Multikulturalisme membuka seluas-luasnya ruang kebudayaan. Di dalam
kehidupan politik muncul keinginan untuk diakui terhadap hak hidup kelompok
masyarakat yang khas. Kebutuhan ini merupakan pendorong yang sangat kuat
dibelakang gerakan nasionalisme dalam politik. Gerakan ini menampakkan diri
dalam kehidupan politik seperti tuntutan-tuntutan kelompok minoritas, dan apa
yang disebut politik multikulturalisme.
Politik multikulturalisme adalah pemerintahan dimana semua identitas
khusus yang muncul dan berkembang di dalam masyarakat mendapat
ruang.Semua kelompok dari berbagai kalangan harus mendapat tempat untuk
menyalurkan aspirasinya dan ikut berpartisipasi dalam pemerintahan. Tidak ada
diskriminasi terhadap kelompok tertentu, hak untuk berperan serta dalam
pemerintahan atau kegiatan politik terbuka selebar-lebarnya bagi semua kelompok
yang ada.
Arah atau tujuan politik multikulturalisme adalah untuk mendapat
pengakuan keberagaman budaya yang menumbuhkan kepedulian agar berbagai
kelompok yang termarjinalisasi dapat terintegrasi, dan masyarakat
mengakomodasi perbedaan budaya agar kekhasan identitas mereka diakui.
Sementara itu sasaran politik multikulturalisme adalah untuk membentuk
toleransi, keterbukaan, dan solidaritas, membangun artikulasi politik dan
multikulturalisme guna menciptakan ruang publik agar beragam komunitas
berinteraksi untuk memperkaya budaya dan memfasilitasi konsensus,
mengimbangi kebijakan ekonomi yang teknokratis. Multikulturalisme
mengusulkan sistem baru representasi dan partisipasi, serta penataan ruang
publik terutama bidang politik.
Menurut Kymlicka arah atau tujuan politik multikulturalisme adalah :
Pengakuan keberagaman budaya yang menumbuhkan kepedulian agar berbagai
kelompok yang termarjinalisasi dapat terintegrasi, dan masyarakat
mengakomodasi perbedaan budaya agar kekhasan identitas mereka diakui.

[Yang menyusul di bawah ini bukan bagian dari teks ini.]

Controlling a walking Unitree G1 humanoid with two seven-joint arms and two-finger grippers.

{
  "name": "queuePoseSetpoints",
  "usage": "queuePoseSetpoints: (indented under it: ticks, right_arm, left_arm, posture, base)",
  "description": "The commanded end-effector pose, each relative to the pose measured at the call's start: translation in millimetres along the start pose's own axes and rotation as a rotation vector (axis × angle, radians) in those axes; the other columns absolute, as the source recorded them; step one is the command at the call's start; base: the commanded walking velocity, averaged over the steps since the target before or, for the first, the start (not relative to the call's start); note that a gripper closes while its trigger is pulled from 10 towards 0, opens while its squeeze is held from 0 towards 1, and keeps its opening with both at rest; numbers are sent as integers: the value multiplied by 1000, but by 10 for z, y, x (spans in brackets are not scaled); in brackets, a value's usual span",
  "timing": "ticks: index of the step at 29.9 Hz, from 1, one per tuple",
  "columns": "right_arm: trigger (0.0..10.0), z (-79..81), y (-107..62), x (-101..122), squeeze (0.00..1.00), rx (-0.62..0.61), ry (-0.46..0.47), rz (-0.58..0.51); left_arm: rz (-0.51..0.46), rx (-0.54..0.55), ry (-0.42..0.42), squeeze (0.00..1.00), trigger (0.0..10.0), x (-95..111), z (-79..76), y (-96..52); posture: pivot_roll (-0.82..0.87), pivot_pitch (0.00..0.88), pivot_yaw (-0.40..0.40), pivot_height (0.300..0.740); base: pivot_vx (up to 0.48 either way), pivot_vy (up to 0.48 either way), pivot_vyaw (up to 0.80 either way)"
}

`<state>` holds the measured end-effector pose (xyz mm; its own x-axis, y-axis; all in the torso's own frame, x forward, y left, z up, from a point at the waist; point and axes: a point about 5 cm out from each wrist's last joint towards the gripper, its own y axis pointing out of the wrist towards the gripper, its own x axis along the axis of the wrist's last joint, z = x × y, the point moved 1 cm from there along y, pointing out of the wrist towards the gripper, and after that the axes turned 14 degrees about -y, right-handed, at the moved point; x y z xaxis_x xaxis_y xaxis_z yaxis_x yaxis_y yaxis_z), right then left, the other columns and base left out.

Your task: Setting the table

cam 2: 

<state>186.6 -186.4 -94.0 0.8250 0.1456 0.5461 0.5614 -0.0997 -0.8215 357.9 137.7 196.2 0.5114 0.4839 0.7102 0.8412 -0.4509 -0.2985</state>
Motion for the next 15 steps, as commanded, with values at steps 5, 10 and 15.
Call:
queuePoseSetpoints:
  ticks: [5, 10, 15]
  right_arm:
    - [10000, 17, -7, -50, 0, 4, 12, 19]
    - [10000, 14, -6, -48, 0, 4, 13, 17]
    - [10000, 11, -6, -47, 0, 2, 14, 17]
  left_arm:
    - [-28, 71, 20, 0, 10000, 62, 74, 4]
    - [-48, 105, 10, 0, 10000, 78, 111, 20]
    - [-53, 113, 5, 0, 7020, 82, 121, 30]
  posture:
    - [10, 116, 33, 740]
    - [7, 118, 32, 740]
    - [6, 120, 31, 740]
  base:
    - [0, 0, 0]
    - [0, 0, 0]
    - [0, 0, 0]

Rumusan ini mengandung 3 (tiga) unsur, yaitu identitas, partisipasi, dan keadilan.
Identitas terukir dalam menerima keberagaman budaya dan agama. Kekhasan
mengafirmasi dalam perbedaan. Dengan menjawab kebutuhan identitas, lahir
penghargaan diri sehingga memperkuat komitmen terhadap kolektivitas.